BEGIN Dataset extract

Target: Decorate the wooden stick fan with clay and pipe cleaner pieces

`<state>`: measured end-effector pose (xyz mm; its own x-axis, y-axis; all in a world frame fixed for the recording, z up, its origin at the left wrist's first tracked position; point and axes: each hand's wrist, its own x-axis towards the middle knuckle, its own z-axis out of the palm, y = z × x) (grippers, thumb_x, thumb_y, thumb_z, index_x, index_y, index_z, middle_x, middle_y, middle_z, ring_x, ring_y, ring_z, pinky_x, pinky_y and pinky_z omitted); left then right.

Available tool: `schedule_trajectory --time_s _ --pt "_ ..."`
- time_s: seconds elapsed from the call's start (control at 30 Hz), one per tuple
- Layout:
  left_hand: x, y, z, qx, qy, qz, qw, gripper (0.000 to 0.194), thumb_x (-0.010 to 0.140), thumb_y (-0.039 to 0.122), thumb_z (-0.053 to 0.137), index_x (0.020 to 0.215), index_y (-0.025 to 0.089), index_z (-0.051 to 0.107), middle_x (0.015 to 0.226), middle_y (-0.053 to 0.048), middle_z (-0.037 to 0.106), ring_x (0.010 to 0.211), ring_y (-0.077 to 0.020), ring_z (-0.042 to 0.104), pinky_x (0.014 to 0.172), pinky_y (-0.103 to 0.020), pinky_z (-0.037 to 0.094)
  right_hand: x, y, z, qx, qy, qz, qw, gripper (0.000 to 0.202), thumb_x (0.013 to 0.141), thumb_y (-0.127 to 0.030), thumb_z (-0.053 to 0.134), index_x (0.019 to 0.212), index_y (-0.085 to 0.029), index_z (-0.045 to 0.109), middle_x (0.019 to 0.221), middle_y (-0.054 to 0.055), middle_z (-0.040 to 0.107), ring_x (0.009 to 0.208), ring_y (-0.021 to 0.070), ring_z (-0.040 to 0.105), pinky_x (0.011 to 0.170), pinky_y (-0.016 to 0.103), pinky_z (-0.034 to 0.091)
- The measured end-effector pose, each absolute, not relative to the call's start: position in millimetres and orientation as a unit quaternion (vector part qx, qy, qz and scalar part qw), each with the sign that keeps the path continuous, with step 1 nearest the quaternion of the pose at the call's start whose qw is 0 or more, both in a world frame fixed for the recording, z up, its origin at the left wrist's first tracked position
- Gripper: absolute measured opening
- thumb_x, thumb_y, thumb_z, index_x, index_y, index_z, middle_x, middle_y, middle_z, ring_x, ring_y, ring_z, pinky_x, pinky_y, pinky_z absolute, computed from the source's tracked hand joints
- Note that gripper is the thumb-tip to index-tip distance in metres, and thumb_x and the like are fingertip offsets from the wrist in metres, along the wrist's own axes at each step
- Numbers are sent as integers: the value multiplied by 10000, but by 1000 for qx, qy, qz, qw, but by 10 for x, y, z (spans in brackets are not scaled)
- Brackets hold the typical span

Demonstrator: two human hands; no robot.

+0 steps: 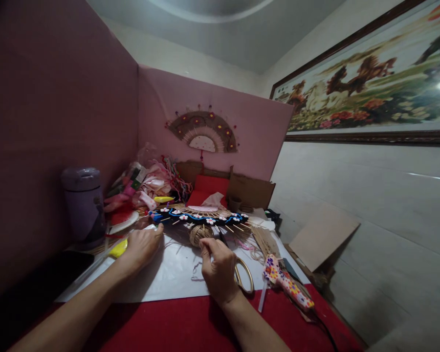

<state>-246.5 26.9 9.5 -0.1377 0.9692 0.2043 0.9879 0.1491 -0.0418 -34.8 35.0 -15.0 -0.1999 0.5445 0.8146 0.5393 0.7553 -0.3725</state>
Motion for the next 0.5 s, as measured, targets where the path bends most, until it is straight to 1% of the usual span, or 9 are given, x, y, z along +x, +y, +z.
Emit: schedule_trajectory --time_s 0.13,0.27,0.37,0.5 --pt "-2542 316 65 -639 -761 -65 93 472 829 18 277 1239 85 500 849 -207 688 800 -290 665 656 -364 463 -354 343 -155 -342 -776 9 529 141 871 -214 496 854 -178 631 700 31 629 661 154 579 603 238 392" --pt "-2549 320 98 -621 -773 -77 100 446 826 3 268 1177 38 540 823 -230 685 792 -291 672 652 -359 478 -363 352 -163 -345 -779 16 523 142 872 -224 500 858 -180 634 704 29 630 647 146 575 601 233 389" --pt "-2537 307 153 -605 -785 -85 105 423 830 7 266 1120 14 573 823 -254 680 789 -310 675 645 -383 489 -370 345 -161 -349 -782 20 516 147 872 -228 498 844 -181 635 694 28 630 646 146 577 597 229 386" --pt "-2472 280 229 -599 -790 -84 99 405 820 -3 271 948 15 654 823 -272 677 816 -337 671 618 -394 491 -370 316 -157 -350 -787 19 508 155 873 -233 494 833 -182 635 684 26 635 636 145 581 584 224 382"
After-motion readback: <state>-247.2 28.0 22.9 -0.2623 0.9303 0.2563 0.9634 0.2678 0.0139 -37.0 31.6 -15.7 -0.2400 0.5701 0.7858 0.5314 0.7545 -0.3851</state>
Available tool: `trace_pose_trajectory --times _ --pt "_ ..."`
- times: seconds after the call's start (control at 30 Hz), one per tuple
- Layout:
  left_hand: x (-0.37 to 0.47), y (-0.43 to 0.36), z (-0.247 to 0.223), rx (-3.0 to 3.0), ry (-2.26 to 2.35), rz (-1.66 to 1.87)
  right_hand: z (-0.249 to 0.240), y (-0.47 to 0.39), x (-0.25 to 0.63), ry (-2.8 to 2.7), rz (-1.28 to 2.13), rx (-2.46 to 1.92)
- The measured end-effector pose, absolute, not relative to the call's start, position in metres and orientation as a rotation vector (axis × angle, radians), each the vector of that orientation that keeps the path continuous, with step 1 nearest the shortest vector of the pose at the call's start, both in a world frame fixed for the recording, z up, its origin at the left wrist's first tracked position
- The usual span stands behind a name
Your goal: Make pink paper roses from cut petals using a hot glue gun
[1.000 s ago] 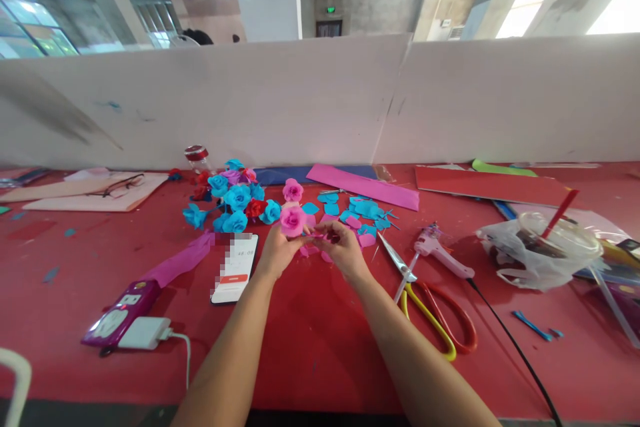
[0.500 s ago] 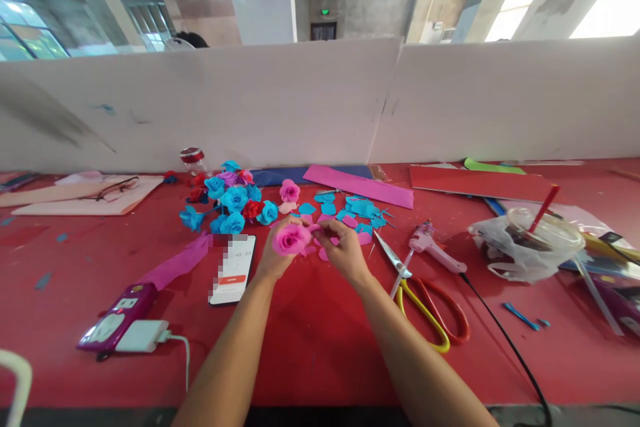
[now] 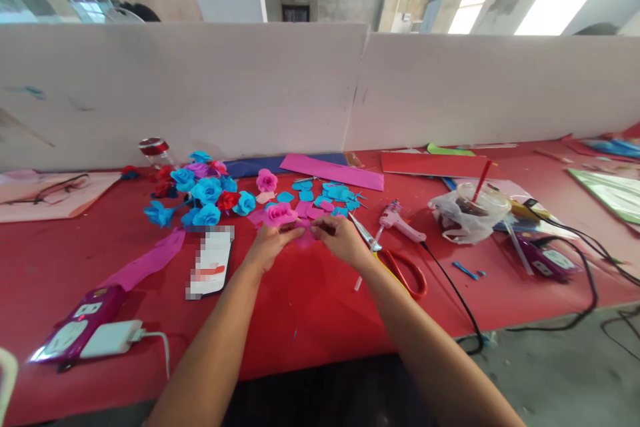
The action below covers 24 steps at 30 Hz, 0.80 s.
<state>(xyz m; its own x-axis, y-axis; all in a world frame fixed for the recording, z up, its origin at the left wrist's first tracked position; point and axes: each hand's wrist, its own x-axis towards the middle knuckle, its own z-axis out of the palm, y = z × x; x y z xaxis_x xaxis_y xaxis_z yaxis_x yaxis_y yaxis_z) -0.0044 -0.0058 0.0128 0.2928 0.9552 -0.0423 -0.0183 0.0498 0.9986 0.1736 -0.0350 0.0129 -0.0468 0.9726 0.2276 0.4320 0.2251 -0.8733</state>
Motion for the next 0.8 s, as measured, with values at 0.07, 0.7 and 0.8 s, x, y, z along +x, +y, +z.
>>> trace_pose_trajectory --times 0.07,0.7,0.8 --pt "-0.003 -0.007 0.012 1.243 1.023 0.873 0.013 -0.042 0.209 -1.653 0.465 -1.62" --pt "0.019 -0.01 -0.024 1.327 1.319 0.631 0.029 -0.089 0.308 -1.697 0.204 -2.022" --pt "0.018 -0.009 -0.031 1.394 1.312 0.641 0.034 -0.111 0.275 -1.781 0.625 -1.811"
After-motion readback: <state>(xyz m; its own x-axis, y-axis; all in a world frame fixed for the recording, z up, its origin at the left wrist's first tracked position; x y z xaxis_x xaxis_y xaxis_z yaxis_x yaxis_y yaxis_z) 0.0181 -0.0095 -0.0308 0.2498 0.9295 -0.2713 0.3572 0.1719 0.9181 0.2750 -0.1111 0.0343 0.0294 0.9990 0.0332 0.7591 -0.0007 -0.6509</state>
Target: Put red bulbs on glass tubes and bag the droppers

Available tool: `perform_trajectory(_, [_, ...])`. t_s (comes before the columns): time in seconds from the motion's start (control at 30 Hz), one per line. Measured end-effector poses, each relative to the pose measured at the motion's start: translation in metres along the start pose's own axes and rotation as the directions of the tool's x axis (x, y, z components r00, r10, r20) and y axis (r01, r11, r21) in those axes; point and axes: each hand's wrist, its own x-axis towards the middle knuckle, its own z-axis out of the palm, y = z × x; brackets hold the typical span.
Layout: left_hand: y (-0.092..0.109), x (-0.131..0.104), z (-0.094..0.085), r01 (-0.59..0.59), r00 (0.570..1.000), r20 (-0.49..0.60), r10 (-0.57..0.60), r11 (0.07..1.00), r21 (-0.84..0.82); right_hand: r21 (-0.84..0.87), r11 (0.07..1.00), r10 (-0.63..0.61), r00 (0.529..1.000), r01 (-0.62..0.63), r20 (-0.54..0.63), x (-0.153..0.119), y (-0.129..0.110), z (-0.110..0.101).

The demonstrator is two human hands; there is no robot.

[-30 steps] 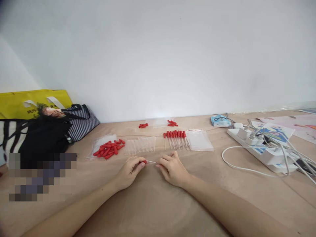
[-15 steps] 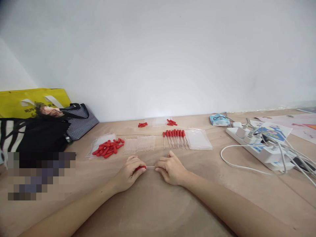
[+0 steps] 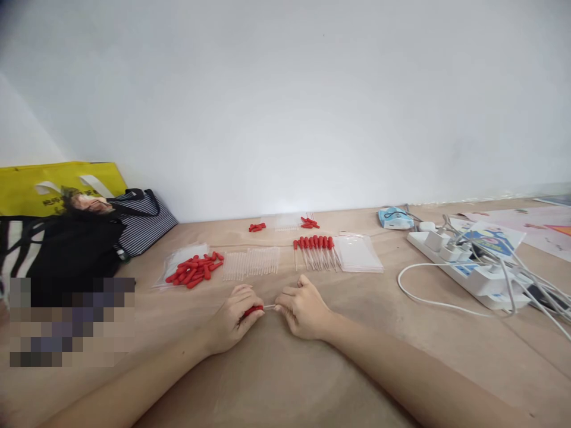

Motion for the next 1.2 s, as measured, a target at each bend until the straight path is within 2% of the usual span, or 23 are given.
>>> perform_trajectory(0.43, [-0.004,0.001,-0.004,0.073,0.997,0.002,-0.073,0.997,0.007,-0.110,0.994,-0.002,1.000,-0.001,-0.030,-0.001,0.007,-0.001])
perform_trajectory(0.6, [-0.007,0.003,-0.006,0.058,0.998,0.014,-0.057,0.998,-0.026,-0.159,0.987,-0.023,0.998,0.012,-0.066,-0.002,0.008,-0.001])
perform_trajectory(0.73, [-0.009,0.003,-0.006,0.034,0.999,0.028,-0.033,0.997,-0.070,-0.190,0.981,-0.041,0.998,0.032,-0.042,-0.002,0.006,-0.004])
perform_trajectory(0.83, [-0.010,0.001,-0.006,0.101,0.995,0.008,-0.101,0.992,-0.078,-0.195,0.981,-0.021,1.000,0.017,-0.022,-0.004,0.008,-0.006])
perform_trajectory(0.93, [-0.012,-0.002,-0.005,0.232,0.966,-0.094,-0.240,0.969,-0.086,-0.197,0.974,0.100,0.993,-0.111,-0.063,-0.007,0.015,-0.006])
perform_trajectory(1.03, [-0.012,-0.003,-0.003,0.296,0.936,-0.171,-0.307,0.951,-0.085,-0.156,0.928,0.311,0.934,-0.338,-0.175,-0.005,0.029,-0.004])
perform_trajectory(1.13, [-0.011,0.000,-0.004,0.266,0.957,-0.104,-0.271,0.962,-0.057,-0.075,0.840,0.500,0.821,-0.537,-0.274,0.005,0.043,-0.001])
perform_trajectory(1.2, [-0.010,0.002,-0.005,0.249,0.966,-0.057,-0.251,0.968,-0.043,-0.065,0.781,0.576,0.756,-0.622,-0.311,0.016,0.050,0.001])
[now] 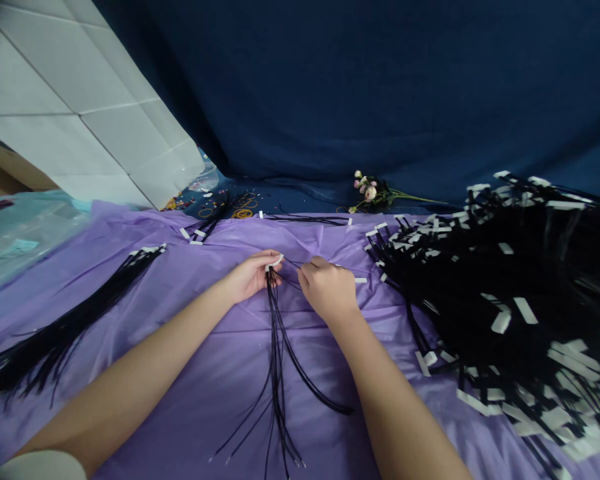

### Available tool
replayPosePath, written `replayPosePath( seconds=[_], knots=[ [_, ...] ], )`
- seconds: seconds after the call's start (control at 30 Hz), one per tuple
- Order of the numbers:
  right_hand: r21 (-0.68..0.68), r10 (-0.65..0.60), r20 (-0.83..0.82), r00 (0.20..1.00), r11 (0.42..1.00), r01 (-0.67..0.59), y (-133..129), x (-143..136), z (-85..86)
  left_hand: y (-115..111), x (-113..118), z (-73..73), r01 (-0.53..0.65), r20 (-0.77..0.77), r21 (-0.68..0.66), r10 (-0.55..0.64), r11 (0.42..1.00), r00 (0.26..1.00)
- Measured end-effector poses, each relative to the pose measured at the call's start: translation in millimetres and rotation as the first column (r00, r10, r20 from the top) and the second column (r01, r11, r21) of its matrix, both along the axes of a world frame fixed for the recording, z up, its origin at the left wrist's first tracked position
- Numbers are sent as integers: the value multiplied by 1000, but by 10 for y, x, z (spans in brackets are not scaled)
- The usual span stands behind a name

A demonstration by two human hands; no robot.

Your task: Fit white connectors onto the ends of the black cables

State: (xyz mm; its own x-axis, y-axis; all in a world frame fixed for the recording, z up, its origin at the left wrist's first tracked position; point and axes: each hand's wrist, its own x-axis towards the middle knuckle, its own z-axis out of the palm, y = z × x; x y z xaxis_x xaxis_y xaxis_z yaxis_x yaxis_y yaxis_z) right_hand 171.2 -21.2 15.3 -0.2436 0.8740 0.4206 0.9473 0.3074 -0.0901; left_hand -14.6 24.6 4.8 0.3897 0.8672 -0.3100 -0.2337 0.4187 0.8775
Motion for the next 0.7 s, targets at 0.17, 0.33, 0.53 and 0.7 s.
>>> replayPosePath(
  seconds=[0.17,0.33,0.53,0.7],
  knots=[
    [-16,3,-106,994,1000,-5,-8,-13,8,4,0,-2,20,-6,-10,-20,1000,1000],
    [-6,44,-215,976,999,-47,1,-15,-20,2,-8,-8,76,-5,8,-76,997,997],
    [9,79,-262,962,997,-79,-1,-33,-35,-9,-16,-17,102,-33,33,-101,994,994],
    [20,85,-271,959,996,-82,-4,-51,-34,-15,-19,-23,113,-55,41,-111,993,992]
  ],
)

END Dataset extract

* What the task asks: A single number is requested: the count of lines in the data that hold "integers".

* Written response: 2